When Trench and his team broke the story they reported that Chancellor House, through its Chancellor House Mineral Resources subsidiary, had scored prospecting rights to 560 sites in Northern Cape, North West and Mpumalanga. The lesson here is that the Secrecy Bill’s intention to intimidate whistle-blowers will collapse in on itself as “data journalism” becomes increasingly important to expose hidden connections or connect the dots in a way that’s not immediately evident. Data tools can become an important source for stories if informants start clamming up.

“The building blocks are in place.
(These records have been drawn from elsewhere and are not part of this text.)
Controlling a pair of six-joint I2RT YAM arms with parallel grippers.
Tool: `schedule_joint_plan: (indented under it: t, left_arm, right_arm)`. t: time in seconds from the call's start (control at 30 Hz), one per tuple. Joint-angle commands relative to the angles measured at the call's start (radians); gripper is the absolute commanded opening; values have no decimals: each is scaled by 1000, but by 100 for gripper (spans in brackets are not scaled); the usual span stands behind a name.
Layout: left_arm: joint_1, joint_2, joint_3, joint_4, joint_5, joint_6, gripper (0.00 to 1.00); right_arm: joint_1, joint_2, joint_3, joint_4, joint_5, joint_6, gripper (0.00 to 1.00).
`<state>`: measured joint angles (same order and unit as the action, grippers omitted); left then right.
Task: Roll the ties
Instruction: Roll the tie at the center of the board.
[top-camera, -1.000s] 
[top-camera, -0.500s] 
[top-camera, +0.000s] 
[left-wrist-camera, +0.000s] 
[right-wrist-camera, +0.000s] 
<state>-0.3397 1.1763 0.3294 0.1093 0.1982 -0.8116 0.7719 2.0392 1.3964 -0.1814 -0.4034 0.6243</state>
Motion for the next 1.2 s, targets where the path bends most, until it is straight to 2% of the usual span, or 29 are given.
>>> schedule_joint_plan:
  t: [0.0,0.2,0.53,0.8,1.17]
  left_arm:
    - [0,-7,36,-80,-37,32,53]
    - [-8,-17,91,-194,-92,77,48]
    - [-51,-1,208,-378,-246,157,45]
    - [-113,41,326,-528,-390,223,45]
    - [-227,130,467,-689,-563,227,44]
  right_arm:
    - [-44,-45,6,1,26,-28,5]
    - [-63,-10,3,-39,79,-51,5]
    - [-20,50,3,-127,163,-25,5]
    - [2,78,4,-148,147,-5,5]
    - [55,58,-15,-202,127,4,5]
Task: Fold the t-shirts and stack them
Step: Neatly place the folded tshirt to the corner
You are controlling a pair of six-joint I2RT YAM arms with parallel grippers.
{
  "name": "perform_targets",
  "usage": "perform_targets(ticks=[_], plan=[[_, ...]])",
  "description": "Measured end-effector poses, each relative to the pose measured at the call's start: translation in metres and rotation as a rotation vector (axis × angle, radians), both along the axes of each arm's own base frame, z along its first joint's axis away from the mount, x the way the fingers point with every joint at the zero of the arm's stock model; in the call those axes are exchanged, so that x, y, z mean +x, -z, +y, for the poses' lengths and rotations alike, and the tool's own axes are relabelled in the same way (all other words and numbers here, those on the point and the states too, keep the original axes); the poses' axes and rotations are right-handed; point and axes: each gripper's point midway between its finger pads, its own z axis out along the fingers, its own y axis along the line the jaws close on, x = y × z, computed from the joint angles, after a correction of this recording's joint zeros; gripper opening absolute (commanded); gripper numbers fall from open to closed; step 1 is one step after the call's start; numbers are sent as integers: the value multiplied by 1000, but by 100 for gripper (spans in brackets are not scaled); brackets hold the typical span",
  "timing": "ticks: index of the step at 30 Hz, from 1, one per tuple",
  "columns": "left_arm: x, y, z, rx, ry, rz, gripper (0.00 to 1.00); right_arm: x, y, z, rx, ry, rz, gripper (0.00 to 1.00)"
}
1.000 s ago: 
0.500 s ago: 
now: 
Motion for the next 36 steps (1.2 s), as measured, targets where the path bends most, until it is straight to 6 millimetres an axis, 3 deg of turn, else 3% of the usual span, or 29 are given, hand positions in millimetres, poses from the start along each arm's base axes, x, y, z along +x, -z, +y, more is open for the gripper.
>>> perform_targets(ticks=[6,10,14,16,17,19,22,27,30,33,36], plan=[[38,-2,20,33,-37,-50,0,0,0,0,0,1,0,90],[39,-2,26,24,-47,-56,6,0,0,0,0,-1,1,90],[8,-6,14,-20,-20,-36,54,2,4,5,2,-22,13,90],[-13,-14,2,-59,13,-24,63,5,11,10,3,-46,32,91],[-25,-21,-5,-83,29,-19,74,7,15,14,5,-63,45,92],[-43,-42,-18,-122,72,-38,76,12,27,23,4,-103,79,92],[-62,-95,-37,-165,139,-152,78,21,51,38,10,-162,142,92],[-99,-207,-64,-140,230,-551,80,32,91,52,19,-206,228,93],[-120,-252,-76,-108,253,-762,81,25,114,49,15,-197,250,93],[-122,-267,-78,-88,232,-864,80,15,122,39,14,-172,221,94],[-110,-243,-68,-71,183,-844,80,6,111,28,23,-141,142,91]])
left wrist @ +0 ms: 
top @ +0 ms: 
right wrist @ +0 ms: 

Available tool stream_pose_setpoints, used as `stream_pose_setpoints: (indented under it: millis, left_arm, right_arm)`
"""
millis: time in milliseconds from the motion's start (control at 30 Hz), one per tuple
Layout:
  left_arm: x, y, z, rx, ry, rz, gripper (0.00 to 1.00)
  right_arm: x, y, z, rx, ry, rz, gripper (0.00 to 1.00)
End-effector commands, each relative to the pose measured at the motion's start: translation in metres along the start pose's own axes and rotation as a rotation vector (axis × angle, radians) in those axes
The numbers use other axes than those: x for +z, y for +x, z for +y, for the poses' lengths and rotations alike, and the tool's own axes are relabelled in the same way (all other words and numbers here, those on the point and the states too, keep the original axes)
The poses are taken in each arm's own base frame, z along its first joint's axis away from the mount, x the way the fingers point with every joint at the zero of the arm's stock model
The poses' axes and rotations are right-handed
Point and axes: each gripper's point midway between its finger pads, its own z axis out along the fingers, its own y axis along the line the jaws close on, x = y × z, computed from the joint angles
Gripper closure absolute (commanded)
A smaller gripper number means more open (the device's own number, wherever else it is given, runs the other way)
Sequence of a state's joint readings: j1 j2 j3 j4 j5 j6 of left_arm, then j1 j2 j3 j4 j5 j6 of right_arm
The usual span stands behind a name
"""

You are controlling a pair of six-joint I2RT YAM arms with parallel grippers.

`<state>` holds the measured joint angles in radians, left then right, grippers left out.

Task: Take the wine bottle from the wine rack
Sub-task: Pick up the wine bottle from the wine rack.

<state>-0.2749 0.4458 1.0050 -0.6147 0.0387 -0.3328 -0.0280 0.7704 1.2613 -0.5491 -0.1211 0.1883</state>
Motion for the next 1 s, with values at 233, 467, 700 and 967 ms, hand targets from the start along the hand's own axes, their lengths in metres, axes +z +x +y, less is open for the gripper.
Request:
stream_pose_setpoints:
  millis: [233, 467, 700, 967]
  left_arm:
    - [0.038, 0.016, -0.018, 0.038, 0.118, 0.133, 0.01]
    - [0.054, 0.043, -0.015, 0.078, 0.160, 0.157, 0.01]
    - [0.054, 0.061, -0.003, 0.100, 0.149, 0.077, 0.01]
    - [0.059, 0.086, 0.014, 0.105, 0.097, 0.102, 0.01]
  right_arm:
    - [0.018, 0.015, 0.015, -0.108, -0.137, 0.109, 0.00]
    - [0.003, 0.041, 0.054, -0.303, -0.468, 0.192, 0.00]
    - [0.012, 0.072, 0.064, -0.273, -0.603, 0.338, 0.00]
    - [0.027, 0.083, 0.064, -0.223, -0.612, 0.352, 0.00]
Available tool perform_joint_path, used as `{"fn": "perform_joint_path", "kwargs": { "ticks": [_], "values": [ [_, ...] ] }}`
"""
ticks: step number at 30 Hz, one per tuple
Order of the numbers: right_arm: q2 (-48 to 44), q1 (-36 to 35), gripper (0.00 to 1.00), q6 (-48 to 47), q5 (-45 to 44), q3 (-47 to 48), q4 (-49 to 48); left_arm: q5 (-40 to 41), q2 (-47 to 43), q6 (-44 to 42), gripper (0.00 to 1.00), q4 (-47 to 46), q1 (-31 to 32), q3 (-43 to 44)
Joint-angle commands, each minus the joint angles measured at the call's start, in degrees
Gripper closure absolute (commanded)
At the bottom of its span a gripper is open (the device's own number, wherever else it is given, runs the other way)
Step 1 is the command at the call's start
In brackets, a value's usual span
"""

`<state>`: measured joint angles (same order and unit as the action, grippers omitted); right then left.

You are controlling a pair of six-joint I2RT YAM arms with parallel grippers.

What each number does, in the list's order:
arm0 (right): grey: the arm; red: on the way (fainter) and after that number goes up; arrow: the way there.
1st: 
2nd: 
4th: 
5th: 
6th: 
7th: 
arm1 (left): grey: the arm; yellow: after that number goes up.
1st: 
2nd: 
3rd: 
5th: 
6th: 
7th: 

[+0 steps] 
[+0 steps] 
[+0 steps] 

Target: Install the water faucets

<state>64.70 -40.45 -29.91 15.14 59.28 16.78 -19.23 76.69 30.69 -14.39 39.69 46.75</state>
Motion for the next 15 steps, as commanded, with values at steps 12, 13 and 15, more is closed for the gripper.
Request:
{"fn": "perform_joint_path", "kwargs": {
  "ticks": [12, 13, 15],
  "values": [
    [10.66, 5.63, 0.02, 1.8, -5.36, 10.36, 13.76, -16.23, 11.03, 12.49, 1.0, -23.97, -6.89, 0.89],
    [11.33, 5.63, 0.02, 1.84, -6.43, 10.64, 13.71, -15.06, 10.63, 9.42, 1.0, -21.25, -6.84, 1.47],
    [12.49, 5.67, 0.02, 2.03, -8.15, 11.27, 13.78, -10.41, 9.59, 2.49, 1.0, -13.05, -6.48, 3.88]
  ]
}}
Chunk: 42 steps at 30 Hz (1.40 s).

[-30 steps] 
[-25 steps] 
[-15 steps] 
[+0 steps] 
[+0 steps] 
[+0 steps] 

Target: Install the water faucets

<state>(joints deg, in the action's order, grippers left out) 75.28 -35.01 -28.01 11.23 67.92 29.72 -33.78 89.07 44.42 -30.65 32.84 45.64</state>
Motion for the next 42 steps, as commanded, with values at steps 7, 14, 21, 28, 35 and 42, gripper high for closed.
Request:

All it takes is one data journalism project to go viral, and we could see a quantum shift in a very short period. The trick, of course, will be to build business models to support the new approach,” says Arenstein. All the tools are there. Most of them are free. Now what’s required is the will to use them. DM

Read more:

  • Andrew Rashbass: ‘The biggest reason we’re successful is that we are lucky’ in The Guardian;
  • Alastair Dant on how tech, data and narrative come together at The Guardian at the O’Reilly Radar;
  • Data journalism at the Guardian: what is it and how do we do it? At The Guardian’s DataBlog.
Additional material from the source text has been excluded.